He was drowning in sound. So many years of alien tongues--nasal, guttural, sibilant. The cacophony of language washed over him till he slid beneath its surface. He pressed tired fingers to his skull.
"Tomas. More sojyk?"
Itaka's blunt-muzzled face swam blurrily over him. Tomas squinted up through the pain in his head at the green teardrop of the sojyk bottle. He watched his own brown hand moving sluggishly along the bar towards the glass as if it belonged to someone else.
"No, I think not," the large Gai'ekian said. "You've had enough already, Lingster!"
The clicks and whistles of Itaka's language, almost as natural to Tomas now as Inglis itself had once been, hurt his ears tonight. He was barely aware of the Guild Monitor threading his way about the noisy bar with the sojyk, finding other customers among the lingsters and their would-be employers.
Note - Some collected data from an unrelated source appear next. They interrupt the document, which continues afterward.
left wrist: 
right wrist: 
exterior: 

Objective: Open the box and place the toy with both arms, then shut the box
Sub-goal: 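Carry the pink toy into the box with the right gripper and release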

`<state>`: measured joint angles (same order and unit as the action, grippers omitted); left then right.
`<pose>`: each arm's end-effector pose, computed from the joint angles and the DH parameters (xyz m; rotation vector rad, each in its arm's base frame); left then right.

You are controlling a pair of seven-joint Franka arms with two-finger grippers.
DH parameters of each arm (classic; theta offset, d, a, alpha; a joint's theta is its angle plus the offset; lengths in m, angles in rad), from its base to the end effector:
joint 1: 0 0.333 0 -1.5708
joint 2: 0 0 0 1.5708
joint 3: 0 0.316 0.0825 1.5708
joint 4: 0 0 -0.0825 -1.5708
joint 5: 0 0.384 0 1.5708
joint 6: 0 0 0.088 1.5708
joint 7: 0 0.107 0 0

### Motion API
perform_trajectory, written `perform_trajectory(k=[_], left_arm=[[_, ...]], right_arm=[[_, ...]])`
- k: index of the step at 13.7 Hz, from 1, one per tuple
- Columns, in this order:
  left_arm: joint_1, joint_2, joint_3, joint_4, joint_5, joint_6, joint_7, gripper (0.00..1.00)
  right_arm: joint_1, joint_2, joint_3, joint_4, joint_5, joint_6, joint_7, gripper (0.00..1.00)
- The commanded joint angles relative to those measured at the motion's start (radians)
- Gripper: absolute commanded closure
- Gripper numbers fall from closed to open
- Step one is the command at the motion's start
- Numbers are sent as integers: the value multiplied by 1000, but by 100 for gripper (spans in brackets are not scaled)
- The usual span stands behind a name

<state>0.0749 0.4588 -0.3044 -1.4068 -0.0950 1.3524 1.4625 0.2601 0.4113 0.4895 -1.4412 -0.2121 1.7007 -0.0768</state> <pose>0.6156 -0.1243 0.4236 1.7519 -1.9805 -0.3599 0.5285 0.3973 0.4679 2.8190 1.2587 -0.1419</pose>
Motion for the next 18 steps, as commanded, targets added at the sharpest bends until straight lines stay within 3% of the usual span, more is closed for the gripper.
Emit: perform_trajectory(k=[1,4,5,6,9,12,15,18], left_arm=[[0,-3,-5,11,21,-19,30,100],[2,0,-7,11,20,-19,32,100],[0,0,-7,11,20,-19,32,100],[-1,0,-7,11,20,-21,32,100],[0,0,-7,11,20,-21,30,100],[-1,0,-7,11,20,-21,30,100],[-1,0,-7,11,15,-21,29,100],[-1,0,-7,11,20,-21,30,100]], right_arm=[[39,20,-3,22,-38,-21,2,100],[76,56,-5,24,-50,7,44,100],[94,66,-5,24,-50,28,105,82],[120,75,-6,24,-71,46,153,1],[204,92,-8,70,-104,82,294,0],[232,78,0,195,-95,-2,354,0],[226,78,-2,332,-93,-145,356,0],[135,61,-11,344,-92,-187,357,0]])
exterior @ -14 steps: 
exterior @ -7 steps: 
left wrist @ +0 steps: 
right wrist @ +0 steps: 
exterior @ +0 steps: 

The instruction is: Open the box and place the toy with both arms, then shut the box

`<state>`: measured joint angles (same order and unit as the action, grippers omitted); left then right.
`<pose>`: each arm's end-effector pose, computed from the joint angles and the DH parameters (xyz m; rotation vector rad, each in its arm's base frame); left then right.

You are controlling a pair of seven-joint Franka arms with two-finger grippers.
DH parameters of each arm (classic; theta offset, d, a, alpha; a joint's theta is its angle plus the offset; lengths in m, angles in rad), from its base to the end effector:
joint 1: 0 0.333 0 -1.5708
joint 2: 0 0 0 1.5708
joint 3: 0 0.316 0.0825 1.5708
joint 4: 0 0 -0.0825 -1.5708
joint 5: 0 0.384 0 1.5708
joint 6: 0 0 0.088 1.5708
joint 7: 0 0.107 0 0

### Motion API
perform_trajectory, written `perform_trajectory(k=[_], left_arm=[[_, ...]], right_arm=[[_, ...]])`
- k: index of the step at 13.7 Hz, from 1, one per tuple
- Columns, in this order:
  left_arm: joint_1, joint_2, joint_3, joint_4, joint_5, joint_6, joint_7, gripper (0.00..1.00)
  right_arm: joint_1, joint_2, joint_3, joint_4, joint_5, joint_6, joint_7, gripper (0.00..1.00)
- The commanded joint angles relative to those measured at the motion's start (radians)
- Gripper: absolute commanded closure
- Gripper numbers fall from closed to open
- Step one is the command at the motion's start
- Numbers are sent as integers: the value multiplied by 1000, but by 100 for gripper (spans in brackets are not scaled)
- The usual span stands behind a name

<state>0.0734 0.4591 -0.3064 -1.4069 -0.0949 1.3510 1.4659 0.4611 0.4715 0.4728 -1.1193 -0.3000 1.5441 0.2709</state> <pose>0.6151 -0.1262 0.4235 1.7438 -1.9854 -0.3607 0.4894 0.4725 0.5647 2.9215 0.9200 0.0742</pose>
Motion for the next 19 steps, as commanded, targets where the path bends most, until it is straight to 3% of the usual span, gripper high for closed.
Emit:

Tomas rubbed his eyes. He was breaking apart from the stress of a lifetime spent building tenuous bridges between alien concepts that had only one thing in common--neither could possibly occur in the other language. Sometimes the pressure was unbearable and a lingster's mind fragmented, caught in the malign vortex of interface. And despite the emergency protocols they learned at the very beginning, a few even perished, like Gerold, or later from grief, like Mitsuko. Lingsters were highly paid, especially on a non-Federation world like Gai'ek, trading post for a score of non-aligned planets and Federation renegades. But room and board and Guild fees consumed a lot of it. And sojyk that offered a brief release.
He rose shakily to his feet, wincing at the explosion in his skull as he moved. He had come to Gai'ek because of the rich rewards, but it had worn him out. Two days from now, his Guild contract on this world expired. He had served his time in the Guild; renewing here or anywhere else was his choice. Tomas had decided not to renew. In two days, the Kirenyi would lift off, not for far-away Earth--that was a half-remembered dream only--but for Shulam 5, a peaceful Federation world. He had saved enough for passage, and the high cost of having the computer link removed from his brain.
Across the room, a small-time freighter captain signalled Tomas to join him. A client, several years back, who had been in danger of losing his ship in a legal battle he would not have understood in his own language, he had never forgotten his gratitude to the lingster who took his part against Goliath and won. Tomas knew there were some things about the job he would miss.
The door of the bar shuddered and a Gai'ekian princeling thrust himself inside.
Then there were other things he knew he would not.
"Monitor!" The newcomer's voice thundered across the din.
Tomas clenched his jaw viciously to quell the spasm that even now, two years later, ran through him at the sound of that voice.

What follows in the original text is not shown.